El Ministerio Público reclama para David D.J. 18 años de prisión como autor de un delito de asesinato y otros 2 por tenencia ilícita de arma corta de fuego, ya que carecía de permiso ni de guía de pertenencia de la pistola con la supuestamente cometió el crimen, que disparaba munición de 7 mm. Además, solicita una indemnización de 100.000 euros para cada uno de los dos hijos del fallecido. El abogado de la familia de la víctima eleva la petición de penas hasta los 22 años de cárcel (20+2). 

Víctima y acusado eran vecinos en la calle Rioja de Miranda de Ebro. Según el relato del fiscal, la mañana del 26 de abril de 2019 se percató de que le faltaba una «cantidad indeterminada de cocaína y también las llaves del piso» en el que vivía Fernando Javier Martín «y en el que el acusado escondía habitualmente la droga», por lo que «muy nervioso» sospechó primero de su propio hermano. Llamó a sus padres, «que se encontraban en Segovia, para participarles sus sospechas», y estos respondieron que no podía haber sido su otro hijo y le pidieron «que se tranquilizase y esperase a su llegada para aclararlo todo».
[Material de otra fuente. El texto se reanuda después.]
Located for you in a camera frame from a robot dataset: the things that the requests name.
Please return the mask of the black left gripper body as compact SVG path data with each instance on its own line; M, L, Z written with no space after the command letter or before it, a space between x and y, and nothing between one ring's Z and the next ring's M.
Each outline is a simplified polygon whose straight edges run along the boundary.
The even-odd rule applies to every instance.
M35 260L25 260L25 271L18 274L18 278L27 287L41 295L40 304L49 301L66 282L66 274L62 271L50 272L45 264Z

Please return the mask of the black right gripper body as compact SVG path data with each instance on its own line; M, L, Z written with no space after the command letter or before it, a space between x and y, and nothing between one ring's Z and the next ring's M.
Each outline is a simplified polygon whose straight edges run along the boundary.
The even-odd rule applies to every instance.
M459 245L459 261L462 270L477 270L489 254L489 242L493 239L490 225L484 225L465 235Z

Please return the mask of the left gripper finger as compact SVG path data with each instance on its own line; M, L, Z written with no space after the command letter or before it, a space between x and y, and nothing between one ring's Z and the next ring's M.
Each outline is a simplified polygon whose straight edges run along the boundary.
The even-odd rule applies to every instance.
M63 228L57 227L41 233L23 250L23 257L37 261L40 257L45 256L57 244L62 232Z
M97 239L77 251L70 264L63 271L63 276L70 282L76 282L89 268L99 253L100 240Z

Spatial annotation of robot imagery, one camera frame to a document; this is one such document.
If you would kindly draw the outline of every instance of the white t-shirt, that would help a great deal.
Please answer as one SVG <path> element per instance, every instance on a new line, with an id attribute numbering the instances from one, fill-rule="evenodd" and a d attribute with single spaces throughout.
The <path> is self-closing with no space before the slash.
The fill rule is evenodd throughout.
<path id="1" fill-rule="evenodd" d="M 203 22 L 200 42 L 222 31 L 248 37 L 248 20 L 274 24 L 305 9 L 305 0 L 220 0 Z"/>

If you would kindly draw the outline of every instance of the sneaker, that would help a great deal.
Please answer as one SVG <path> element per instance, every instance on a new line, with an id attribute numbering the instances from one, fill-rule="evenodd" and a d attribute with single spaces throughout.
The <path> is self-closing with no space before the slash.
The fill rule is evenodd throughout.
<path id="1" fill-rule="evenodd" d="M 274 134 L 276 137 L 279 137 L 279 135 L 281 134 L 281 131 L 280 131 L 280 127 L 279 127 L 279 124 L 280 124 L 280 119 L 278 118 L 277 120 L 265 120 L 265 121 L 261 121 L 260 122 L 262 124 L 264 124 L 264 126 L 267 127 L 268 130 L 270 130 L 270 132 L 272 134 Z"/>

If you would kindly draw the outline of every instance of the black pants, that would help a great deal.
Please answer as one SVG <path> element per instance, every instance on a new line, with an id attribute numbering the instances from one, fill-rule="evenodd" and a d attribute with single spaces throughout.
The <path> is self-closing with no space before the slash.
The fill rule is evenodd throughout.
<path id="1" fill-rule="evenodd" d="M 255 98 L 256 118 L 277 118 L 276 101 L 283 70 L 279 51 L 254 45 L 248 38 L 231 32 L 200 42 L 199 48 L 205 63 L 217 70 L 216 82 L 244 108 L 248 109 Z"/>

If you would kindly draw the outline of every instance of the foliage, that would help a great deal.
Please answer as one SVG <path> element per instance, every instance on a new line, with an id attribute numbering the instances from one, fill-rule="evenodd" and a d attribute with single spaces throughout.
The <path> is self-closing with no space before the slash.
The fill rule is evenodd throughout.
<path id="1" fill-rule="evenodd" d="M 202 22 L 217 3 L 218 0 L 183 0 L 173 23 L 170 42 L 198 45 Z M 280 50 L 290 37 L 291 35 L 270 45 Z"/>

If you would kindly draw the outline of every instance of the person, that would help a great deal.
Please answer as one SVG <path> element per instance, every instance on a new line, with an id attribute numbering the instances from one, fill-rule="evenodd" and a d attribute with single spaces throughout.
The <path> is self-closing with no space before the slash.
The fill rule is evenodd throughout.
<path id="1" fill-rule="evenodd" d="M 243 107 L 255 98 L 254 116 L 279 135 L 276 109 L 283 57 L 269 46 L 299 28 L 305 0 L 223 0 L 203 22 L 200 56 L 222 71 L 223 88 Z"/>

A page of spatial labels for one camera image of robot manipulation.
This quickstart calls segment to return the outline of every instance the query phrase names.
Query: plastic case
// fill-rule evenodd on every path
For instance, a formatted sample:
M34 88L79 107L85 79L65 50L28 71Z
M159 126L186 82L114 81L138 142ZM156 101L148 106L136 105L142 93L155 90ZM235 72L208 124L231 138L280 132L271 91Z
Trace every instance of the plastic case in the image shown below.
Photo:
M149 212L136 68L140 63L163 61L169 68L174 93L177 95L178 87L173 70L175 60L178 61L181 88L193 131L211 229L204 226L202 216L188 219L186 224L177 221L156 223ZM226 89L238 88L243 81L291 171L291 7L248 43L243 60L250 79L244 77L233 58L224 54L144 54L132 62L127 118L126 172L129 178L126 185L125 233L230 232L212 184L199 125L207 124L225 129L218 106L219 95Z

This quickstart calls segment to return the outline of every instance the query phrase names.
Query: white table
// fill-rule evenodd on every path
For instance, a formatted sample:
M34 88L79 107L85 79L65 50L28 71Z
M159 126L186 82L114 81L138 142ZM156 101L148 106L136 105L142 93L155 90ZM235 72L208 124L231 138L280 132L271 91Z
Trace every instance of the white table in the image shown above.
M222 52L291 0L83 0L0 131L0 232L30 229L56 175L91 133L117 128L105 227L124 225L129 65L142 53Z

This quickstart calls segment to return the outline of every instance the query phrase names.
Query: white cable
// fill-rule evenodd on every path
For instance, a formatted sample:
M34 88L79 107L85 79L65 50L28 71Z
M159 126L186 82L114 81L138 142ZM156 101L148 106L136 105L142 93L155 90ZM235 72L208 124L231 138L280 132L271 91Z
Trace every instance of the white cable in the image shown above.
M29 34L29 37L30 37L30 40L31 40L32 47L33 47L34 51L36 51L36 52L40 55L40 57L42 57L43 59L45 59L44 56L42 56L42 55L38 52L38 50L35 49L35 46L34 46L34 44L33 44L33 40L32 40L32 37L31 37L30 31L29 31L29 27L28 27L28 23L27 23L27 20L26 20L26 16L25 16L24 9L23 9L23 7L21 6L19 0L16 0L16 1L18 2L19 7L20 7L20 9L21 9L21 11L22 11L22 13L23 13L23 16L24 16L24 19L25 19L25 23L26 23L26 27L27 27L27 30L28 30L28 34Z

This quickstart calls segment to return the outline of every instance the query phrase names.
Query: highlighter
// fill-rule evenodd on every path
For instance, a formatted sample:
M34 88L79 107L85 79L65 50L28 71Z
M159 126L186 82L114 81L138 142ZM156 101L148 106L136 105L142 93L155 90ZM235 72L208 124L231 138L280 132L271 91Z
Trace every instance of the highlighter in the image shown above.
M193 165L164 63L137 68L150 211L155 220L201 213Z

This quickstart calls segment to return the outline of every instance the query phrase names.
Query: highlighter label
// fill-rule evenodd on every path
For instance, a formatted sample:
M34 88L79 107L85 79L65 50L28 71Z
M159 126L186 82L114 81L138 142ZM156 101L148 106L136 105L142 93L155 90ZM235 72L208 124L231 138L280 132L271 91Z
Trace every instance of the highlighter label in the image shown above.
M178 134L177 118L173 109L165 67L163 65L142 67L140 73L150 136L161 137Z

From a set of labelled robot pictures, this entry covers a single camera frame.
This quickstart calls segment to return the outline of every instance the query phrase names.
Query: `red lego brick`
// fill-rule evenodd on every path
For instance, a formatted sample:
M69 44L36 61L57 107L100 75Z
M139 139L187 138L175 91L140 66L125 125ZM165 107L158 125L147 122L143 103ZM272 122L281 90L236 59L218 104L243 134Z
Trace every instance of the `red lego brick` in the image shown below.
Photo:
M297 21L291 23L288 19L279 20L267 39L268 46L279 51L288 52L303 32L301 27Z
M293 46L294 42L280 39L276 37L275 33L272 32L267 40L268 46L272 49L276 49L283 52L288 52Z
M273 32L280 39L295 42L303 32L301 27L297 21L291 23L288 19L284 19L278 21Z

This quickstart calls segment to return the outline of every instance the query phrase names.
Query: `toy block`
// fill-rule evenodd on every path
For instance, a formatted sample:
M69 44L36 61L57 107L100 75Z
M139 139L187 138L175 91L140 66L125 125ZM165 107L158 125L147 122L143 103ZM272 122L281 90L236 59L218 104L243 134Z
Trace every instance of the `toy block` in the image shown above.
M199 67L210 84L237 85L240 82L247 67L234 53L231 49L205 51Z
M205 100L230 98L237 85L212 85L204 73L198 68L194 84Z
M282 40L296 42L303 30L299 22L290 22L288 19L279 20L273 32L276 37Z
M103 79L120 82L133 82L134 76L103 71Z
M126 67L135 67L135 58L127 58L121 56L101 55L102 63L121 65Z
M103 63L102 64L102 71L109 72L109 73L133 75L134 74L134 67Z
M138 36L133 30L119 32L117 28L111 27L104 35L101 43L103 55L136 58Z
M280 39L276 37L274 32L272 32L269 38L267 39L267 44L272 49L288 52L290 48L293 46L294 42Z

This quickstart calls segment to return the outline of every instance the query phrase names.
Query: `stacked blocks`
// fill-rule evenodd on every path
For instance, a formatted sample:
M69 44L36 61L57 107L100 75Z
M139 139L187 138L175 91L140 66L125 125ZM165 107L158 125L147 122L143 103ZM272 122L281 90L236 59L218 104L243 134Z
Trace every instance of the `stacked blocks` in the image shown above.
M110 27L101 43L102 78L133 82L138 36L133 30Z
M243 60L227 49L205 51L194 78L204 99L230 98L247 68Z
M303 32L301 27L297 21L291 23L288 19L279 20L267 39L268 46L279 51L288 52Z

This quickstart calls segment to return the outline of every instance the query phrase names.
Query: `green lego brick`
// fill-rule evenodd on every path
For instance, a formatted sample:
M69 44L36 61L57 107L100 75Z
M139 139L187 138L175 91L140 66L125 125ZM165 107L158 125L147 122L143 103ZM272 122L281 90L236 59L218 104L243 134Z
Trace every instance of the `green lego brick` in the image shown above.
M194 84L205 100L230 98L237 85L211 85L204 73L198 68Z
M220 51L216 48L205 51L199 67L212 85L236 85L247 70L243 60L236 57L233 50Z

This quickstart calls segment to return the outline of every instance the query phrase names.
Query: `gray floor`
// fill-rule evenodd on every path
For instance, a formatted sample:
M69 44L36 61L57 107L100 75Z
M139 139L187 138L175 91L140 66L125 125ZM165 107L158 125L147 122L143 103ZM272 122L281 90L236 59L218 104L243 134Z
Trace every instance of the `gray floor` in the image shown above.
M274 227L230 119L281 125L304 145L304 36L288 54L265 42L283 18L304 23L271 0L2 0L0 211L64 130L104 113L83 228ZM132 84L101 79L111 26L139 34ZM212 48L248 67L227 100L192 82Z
Pero lejos de tener paciencia, según prosigue elMinisterio Público, cogió la pistola y fue al piso de su vecino, que estaba dentro. Iniciaron una discusión durante la que, «con evidente ánimo de causarle la muerte», David disparó a Fernando Javier «cuando este se encontraba a corta distancia, vuelto de espaldas y sin posibilidad de defenderse, alcanzándole en la parte posterior del abdomen», detalla el escrito de acusación.

La herida no afectó a ningún órgano vital, sino que, según el informe forense, entró «por debajo de la última costilla sin lesionarla y debajo de la fosa renal» y «afectó a la pared abdominal y al meso, pasando muy cerca de la aorta pero sin dañarla». La perforación del meso (una víscera abdominal) «produjo un sangrado sin destruir órganos vitales por lo que si Fernando Javier hubiera recibido asistencia médica podría haber salvado la vida», apunta.
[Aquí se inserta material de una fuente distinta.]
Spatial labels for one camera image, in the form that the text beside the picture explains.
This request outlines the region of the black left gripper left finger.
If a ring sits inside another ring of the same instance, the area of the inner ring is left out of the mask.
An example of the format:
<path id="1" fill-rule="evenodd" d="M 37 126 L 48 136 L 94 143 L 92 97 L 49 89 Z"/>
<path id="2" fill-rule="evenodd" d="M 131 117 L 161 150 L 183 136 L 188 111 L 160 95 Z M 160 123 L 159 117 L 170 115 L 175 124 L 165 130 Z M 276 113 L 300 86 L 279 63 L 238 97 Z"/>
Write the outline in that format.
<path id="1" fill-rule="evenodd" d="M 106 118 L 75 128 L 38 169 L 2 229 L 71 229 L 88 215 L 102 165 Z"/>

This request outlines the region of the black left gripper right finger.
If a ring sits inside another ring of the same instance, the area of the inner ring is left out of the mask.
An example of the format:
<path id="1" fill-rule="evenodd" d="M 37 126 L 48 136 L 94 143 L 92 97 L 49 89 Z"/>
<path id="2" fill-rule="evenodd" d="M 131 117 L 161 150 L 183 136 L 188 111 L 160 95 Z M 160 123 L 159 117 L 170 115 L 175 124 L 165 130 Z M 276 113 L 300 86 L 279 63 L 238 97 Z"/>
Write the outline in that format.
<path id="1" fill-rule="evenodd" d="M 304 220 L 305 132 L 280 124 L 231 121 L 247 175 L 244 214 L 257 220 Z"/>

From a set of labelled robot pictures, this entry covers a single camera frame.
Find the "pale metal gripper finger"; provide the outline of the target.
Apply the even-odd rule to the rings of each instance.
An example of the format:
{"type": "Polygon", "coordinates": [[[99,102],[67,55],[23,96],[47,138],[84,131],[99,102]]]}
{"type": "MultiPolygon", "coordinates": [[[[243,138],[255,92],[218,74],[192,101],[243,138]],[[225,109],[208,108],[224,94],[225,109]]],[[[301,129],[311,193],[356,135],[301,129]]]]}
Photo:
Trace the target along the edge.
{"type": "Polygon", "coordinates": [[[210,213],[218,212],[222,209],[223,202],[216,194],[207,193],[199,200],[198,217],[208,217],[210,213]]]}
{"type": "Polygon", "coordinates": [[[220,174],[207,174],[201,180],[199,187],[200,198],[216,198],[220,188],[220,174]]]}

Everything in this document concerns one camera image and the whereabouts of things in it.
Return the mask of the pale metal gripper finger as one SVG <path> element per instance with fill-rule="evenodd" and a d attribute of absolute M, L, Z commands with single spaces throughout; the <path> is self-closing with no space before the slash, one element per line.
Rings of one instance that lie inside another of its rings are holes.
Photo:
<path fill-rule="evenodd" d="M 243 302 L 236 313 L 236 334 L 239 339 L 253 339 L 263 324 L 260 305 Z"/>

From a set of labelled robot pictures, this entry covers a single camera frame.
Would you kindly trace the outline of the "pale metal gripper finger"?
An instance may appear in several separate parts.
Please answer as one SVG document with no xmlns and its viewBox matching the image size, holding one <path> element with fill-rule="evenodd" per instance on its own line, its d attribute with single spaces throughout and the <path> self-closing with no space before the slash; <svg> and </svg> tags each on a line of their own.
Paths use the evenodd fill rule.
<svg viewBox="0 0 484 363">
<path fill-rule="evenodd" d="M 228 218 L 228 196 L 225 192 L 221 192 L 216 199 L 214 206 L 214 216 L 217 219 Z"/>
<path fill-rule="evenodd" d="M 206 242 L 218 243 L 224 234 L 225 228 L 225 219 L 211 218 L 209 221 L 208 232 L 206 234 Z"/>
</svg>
La Fiscalía sostiene además que el acusado tuvo intención de causar la muerte a su vecino tanto en el momento en el que disparó como cuando le dejó «intencionadamente desangrarse», sin avisar «a nadie de que se encontraba herido», como finalmente ocurrió después de un tiempo indeterminado, pero no menos de una hora, «a consecuencia de un shock hemorrágico por intenso sangrado de la cavidad abdominal a causa de las dos heridas abdominales y el desgarro del meso intestinal en el trayecto lesivo que las une», tal y como detalló el informe de la autopsia.

La defensa, por contra, se centrará durante el juicio en tratar de demostrar que David D.J. no tuvo intención de matar a su vecino y «amigo», sino que fue algo fortuito y con su percepción alterada en aquel momento por la ingesta de alcohol y drogas, tras pasar días «a cocaína y whisky», además de recalcar que sufre una discapacidad del 65%.

La Fiscalía asume que «ha sido diagnosticado de discapacidad intelectual leve, trastorno mixto de la personalidad y trastorno por abuso y dependencia a tóxicos», pero que en ningún caso tienen la relevancia como para impedir o alterar su capacidad de querer y entender. Con respecto al momento puntual, apunta que no está «objetivado que el acusado se encontrara en estado de intoxicación por su consumo» cuando cometió el crimen, por lo que no se puede considerar una atenuante.

David D.J. lleva en prisión desde junio de 2019.Su defensa ha solicitado en varias ocasiones la puesta en libertad, tras alegar que ha confesado y colaborado con la investigación judicial, además de mantener «un comportamiento intachable» en la cárcel. Sin embargo, sus peticiones han sido rechazadas por el elevado riesgo de fuga y por las graves penas a las que enfrenta.